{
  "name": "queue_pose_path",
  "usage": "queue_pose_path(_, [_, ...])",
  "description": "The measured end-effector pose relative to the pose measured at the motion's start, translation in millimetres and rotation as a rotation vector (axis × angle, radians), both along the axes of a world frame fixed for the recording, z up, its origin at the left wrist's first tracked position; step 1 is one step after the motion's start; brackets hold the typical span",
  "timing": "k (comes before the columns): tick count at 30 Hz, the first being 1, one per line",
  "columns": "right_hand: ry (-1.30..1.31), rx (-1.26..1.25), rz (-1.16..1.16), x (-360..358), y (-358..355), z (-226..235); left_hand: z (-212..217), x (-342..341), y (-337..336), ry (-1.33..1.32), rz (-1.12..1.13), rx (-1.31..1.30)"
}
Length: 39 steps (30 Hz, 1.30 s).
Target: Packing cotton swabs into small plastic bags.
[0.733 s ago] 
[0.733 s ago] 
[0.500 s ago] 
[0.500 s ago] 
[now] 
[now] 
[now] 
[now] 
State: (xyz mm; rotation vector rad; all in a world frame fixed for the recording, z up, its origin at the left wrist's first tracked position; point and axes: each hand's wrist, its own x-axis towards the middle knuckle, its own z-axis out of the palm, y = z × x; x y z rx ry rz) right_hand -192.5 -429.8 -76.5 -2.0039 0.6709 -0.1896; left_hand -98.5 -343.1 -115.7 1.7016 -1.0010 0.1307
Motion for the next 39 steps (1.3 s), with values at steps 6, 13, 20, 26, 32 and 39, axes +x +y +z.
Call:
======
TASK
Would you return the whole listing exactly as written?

THE ANSWER
{
  "name": "queue_pose_path",
  "usage": "queue_pose_path(_, [_, ...])",
  "description": "The measured end-effector pose relative to the pose measured at the motion's start, translation in millimetres and rotation as a rotation vector (axis × angle, radians), both along the axes of a world frame fixed for the recording, z up, its origin at the left wrist's first tracked position; step 1 is one step after the motion's start; brackets hold the typical span",
  "timing": "k (comes before the columns): tick count at 30 Hz, the first being 1, one per line",
  "columns": "right_hand: ry (-1.30..1.31), rx (-1.26..1.25), rz (-1.16..1.16), x (-360..358), y (-358..355), z (-226..235); left_hand: z (-212..217), x (-342..341), y (-337..336), ry (-1.33..1.32), rz (-1.12..1.13), rx (-1.31..1.30)"
}
Length: 39 steps (30 Hz, 1.30 s).
Target: Packing cotton swabs into small plastic bags.
[0.733 s ago] 
[0.733 s ago] 
[0.500 s ago] 
[0.500 s ago] 
[now] 
[now] 
[now] 
[now] 
State: (xyz mm; rotation vector rad; all in a world frame fixed for the recording, z up, its origin at the left wrist's first tracked position; point and axes: each hand's wrist, its own x-axis towards the middle knuckle, its own z-axis out of the palm, y = z × x; x y z rx ry rz) right_hand -192.5 -429.8 -76.5 -2.0039 0.6709 -0.1896; left_hand -98.5 -343.1 -115.7 1.7016 -1.0010 0.1307
Motion for the next 39 steps (1.3 s), with values at steps 6, 13, 20, 26, 32 and 39, axes +x +y +z.
Call:

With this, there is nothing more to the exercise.